Like people, most cattle have been good-natured, curious and obliging. A rare one turned on me, distrusted me or just never warmed up to me. Some were unstable from the get-go and some were just plain nervous. Some are what I’d call “smart” while others just never seemed to learn. Some are quite the characters. Some just want to be left alone. Others can never seem to get enough attention.
Being allowed into their space and working side by side with these remarkable beasts has been a privilege.

Cows have taught me most of my life lessons………
Life is beautiful.
Life is tough.
When life gets complicated, it’s usually because we made it so. (We run from potential disaster, though it’s never usually as bad as we think it will be.)
Change is scary.
Life isn’t always fair.
Life is competitive.
Life is awe-inspiring.
Life starts with a painful birth that is sometimes seamless and sometimes a fight for survival.
Life is full of sacrifice.
Life is abundant.
What you resist persists.
Simple jobs can turn into very complicated ones.
We are all part of a food chain. (Responsibility and an attitude of gratitude is what’s required when you’re at the top of that chain.)
Life is habitual. It is largely comprised of routines.
Allegiances are sometimes important.
There is strength in numbers.
It is important to breathe; to live in the now; to just be; …….to ruminate. We need down time. (About one third of a cow’s life is spent sleeping. Another is spent ruminating.)
Life is looking after our “family” and loved ones – our “herd”.
Life is an endless series of surprises. No two days are ever the same.
Life is an endless search for sustenance.
We are all food-motivated, to some degree or another.
Exercise is essential.
So is fresh air.
Don’t mess with a mother cow. She is a fierce defender of her offspring.
In the animal world, it really IS survival of the physically fittest!
Herd mentality can be non-productive…..dangerous. But sometimes is isn’t.
Mother Nature is without sentimentality. It can be ruthless.
Some beasts are not cut out to be parents. But most step up to the job and take responsibility once they ARE parents.
Victimhood is a human condition.
Sometimes we just need to dance (or kick up our heels, so-to-speak).
Some lead; some follow. Some respect fences while some push beyond them.
Our actions (and energy) speak louder than words.
We think too much………

Life with my husband started as a friendship centred on our love for cattle, as it remains today and is now shared with our beautiful daughter.
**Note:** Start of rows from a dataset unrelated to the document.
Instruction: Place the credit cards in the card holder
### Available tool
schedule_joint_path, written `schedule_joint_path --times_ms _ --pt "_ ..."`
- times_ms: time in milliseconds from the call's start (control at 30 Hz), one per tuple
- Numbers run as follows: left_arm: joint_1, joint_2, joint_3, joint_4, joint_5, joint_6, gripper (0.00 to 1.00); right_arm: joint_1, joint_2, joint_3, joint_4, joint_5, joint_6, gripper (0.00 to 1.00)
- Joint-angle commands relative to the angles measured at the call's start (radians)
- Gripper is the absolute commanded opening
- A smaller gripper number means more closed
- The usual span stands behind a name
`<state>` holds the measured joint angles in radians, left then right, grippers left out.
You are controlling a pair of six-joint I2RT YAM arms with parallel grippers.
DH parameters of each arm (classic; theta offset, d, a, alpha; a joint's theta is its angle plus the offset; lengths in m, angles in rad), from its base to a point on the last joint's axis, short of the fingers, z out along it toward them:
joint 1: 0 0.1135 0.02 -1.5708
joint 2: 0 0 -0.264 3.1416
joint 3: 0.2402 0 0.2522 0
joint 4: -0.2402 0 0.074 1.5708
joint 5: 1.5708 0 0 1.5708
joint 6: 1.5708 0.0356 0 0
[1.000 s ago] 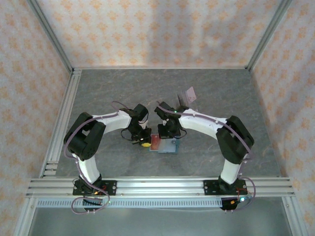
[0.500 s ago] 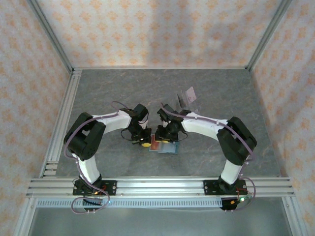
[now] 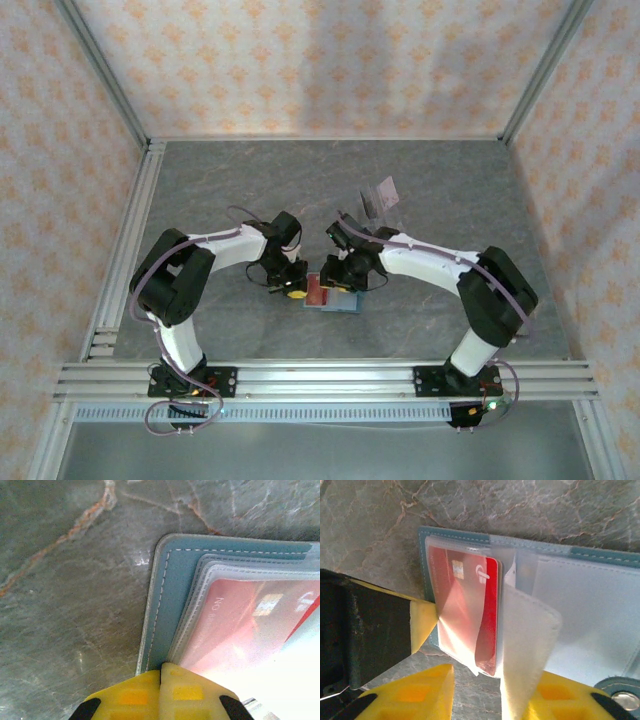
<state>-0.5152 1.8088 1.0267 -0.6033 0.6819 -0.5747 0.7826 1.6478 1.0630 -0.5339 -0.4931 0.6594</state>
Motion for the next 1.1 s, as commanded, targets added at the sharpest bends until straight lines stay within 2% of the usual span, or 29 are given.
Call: schedule_joint_path --times_ms 0,133,267,367,433,600,733,1067 --pt "-0.018 0.046 -0.034 -0.029 -0.042 0.005 0.00 0.000 -0.026 -0.008 -0.037 0.043 0.016 0.29" --pt "-0.018 0.040 -0.041 -0.029 -0.042 0.005 0.00 0.001 -0.024 0.003 -0.047 0.044 0.015 0.21" --pt "-0.018 0.032 -0.047 -0.026 -0.038 0.005 0.00 0.010 -0.022 0.028 -0.044 0.042 0.011 0.22" --pt "-0.018 0.029 -0.049 -0.026 -0.035 0.003 0.00 0.017 -0.010 0.048 -0.038 0.046 0.016 0.12" --pt "-0.018 0.028 -0.048 -0.027 -0.035 0.003 0.00 0.022 0.006 0.064 -0.038 0.046 0.018 0.09" --pt "-0.018 0.026 -0.042 -0.031 -0.027 0.004 0.00 0.031 0.044 0.106 -0.058 0.049 0.011 0.09" --pt "-0.017 0.026 -0.039 -0.031 -0.024 0.005 0.00 0.037 0.072 0.137 -0.057 0.037 0.009 0.19" --pt "-0.018 0.026 -0.022 -0.047 -0.022 0.012 0.00 0.038 0.132 0.198 -0.037 0.006 0.015 0.23"
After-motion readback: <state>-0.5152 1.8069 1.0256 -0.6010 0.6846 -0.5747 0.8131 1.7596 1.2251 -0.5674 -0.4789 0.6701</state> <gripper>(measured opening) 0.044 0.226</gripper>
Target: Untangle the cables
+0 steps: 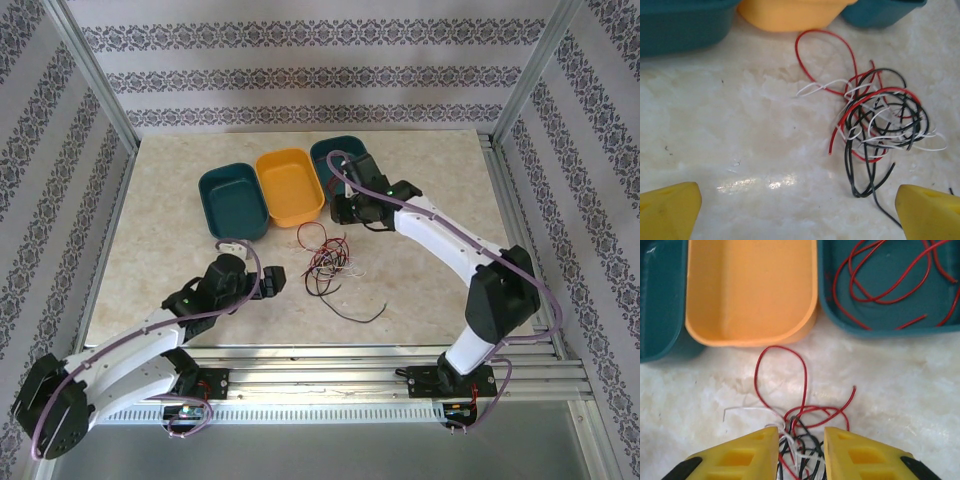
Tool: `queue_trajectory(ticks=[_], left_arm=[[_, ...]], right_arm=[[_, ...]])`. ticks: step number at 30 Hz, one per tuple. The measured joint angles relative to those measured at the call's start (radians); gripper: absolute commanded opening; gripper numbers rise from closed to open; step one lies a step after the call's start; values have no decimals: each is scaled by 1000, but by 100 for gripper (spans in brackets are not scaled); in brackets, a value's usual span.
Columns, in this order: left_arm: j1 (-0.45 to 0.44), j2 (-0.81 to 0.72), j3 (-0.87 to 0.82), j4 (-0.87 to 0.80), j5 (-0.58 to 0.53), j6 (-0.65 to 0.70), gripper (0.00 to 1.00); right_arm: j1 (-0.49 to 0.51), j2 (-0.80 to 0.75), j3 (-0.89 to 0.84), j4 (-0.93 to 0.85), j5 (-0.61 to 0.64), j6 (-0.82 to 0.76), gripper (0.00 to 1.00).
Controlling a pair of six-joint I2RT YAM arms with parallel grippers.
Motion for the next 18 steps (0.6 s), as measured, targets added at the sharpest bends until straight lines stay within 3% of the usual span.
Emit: queue_trajectory(ticks=[8, 18], left_arm=[[0, 130, 7, 67, 71, -12, 99], [0, 173, 25, 86, 101, -26, 99]], right_arm=[[74, 6, -22, -54, -11, -49, 24], [82, 124, 8, -169, -16, -128, 28]])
When I first met my husband, I told him that even if it meant I had to live in a shack, I visualized my future life with cows in it. that is when we knew we shared a common bond.
Since then, it has been a life commitment to breeding, raising and managing cows together. For better or worse, this commitment has involved peace, joy and fulfillment paired with financial stress, physical exhaustion, very long days and many wakeful nights; not to mention a virtually non-existent social life outside of cattle circles. It has been a commitment that few family and friends could be expected to understand. No doubt, it seems illogical. But animals don’t take holidays and since we care for them, rarely, if ever, do we.
I also write for a living, as a hobby and for cathartic reasons. And since I’ve felt a great disconnect from the ones I love and from city folks who are further and further removed from their natural existence, I will write, in this medium, in the hopes of making much needed connections.
Ranching and livestock agriculture will be central to my discourses. So will sharing my beautiful life with cows in it.